▶ **TRY IT**
The required output consists solely of the lines from the top of the listing through the line containing "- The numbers", transcribed exactly.

▶ **DATASET EXCERPT**
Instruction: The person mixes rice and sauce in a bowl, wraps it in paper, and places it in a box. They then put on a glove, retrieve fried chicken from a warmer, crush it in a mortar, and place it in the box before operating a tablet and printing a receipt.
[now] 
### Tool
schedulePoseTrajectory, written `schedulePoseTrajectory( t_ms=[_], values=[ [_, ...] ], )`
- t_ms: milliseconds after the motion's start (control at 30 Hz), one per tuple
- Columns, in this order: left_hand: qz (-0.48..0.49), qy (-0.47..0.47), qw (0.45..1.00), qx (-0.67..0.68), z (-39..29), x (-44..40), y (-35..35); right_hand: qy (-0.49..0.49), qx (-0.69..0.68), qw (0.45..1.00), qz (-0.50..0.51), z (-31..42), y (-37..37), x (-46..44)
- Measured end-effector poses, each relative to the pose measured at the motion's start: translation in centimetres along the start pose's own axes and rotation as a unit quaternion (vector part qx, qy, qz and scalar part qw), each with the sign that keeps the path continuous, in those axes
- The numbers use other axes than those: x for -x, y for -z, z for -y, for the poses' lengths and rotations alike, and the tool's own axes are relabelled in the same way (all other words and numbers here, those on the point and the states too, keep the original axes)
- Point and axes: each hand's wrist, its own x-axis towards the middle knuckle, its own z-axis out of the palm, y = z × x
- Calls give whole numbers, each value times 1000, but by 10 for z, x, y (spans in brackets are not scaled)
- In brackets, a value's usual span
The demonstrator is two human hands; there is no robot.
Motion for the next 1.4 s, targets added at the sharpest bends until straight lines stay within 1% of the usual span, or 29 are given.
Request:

▶ **SOLUTION TO THE PROBLEM**
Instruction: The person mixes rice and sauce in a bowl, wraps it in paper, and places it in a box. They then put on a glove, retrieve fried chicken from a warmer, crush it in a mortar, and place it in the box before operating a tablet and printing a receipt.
[now] 
### Tool
schedulePoseTrajectory, written `schedulePoseTrajectory( t_ms=[_], values=[ [_, ...] ], )`
- t_ms: milliseconds after the motion's start (control at 30 Hz), one per tuple
- Columns, in this order: left_hand: qz (-0.48..0.49), qy (-0.47..0.47), qw (0.45..1.00), qx (-0.67..0.68), z (-39..29), x (-44..40), y (-35..35); right_hand: qy (-0.49..0.49), qx (-0.69..0.68), qw (0.45..1.00), qz (-0.50..0.51), z (-31..42), y (-37..37), x (-46..44)
- Measured end-effector poses, each relative to the pose measured at the motion's start: translation in centimetres along the start pose's own axes and rotation as a unit quaternion (vector part qx, qy, qz and scalar part qw), each with the sign that keeps the path continuous, in those axes
- The numbers use other axes than those: x for -x, y for -z, z for -y, for the poses' lengths and rotations alike, and the tool's own axes are relabelled in the same way (all other words and numbers here, those on the point and the states too, keep the original axes)

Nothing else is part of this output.